ATS Quick Hits

HomeProfessionalsClinical ResourcesATS Quick Hits ▶ ATS Quick Hits
ATS Quick Hits

The Weakness Link



Richard H. Zou, MD 1, Stephanie I. Maximous, MD, MS 1

1 Division of Pulmonary, Allergy, and Critical Care Medicine, Department of Medicine, University of Pittsburgh Medical Center, Pittsburgh, PA



A 69-year-old woman with a history of cervical stenosis with recent anterior cervical discectomy and fusion and lumbar radiculopathy with foot drop presented with one year of generalized fatigue, lower extremity weakness, frequent falls, and unintentional 40 lb weight loss. These symptoms were accompanied by progressive exertional dyspnea; outpatient spirometry was notable for FEV1/FVC 0.87, FEV1 1.20 L (72% predicted), and FVC 1.38 L (62% predicted); no lung volumes were performed. The patient was admitted for failure to thrive. Physical examination was remarkable for tongue fasciculations, hyperactive jaw jerk, hand muscle atrophy, positive Hoffman’s sign, and preserved lower extremity strength. Her hospital course was complicated by nocturnal hypoxia requiring 3 L/min oxygen. Arterial blood gas, on room air, was notable for pH 7.34, pCO2 72 mmHg, pO2 49 mmHg, and HCO3 37 mEq/L. Review of prior chest radiography revealed persistently elevated left hemidiaphragm. The following test was subsequently performed:


image 1
Image 1



What is the most likely etiology of the patient’s mixed hypoxemic/hypercapnic respiratory failure?

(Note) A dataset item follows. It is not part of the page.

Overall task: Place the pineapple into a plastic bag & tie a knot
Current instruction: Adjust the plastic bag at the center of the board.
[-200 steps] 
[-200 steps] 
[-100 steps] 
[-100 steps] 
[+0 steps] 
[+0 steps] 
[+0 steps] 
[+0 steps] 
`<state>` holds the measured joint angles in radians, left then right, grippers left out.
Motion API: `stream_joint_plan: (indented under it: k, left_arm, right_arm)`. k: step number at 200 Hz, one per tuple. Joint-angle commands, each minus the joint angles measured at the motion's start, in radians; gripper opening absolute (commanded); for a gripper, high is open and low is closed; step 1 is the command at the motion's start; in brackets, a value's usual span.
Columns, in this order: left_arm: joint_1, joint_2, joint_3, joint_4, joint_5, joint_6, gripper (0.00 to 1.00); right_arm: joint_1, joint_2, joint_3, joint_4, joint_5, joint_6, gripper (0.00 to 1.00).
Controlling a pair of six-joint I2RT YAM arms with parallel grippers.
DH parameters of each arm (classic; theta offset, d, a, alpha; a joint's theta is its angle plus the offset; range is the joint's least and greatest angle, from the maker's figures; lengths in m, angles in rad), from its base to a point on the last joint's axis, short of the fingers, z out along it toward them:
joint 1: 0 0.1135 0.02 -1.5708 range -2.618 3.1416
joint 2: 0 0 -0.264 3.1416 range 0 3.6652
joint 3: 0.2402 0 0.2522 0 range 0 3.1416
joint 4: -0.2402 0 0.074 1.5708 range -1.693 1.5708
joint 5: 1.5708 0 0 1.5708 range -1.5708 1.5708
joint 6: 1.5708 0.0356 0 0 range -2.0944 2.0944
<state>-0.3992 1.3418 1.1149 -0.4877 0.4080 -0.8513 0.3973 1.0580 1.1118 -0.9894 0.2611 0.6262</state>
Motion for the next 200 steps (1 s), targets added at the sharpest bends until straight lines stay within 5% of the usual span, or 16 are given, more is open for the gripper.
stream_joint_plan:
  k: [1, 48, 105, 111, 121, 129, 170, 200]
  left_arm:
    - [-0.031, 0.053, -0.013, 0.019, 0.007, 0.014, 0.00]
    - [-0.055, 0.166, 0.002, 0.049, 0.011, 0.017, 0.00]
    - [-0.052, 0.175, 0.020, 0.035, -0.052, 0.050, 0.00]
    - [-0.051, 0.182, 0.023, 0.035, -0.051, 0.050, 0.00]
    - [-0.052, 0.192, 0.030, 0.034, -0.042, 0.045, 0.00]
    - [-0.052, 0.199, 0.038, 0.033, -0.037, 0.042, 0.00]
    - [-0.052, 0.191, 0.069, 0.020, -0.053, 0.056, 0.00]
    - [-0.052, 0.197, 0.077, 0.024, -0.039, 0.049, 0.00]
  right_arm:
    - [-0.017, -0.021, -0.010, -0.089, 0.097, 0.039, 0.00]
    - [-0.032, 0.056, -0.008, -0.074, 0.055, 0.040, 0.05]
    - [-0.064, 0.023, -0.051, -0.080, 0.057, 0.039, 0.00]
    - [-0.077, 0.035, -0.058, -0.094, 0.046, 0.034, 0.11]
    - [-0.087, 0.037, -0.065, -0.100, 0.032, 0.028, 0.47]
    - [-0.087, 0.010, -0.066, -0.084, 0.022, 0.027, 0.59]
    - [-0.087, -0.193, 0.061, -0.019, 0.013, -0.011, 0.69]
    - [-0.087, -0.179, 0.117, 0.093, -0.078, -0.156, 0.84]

  1. Amyotrophic lateral sclerosis
  2. Multiple sclerosis
  3. Spinal stenosis
  4. Iatrogenic phrenic nerve injury
  5. Chest wall disorder



A. Amyotrophic lateral sclerosis



The patient’s fluoroscopic sniff test, also known as diaphragm fluoroscopy, demonstrated minimal bilateral diaphragmatic excursion during inspiration. Electromyogram revealed widespread motor axonal loss affecting lower cranial, cervical, thoracic, and lumbar segments. She was diagnosed with advanced amyotrophic lateral sclerosis (ALS).

ALS, commonly referred to as Lou Gehrig’s disease, is a progressive and incurable neurodegenerative disorder affecting both upper and lower motor neurons [1]. Clinically, upper motor neuron signs manifest as dysarthria, dysphagia, increased muscle tone, spasticity, hyperreflexia, and pathologic reflexes, such as positive Hoffman’s and Babinski signs. Clinically, lower motor neuron signs manifest as muscle weakness, fasciculation, muscle atrophy, and flaccidity. Electrodiagnostic studies are essential in the evaluation process and can rule out other disease entities. The overall treatment is focused on symptom-based management. Non-invasive positive pressure ventilation remains standard of care and has been associated with improved quality of life and survival in this population [2,3]. Ultimately, invasive mechanical ventilation may be necessary due to disease progression. Frequent discussions are necessary to ascertain patient goals and values. 

In this patient, there was initial concern that her recent anterior cervical discectomy and fusion ( answer D) may have contributed to phrenic nerve damage with resultant loss of diaphragmatic excursion. However, her motor neuron signs and progressive dyspnea with restrictive lung physiology preceded her surgery. Multiple sclerosis ( answer B) is not classically associated with electromyogram abnormalities. Spinal stenosis ( answer C) may cause neurogenic claudication, motor neuron lesions, and diaphragmatic dysfunction but would not explain her tongue fasciculations or hyperactive jaw reflex. Chest wall disorders ( answer E) may contribute to restrictive lung physiology but should not have motor neuron lesions.

Prior to her fluoroscopic sniff test, bedside ultrasonography demonstrated minimal excursion of the left hemidiaphragm and weak excursion of the right hemidiaphragm. Ultimately, the patient was started on nocturnal non-invasive positive pressure ventilation and underwent percutaneous endoscopic gastrostomy placement for nutritional support.


Image 2



  1. Rowland LP. Diagnosis of amyotrophic lateral sclerosis. J Neurol Sci. 1998;160(1):S6.

  2. Andersen PM, Abrahams S, Borasio GD, et al. EFNS guidelines on the clinical management of amyotrophic lateral sclerosis (MALS) – revised report of an EFNS task force. Eur J Neurol. 2012;19(3):360-375.

  3. Radunovic A, Annane D, Rafiq MK, et al. Mechanical ventilation for amyotrophic lateral sclerosis/motor neuron disease. Cochrane Database Syst Rev. 2017;10(10):CD004427.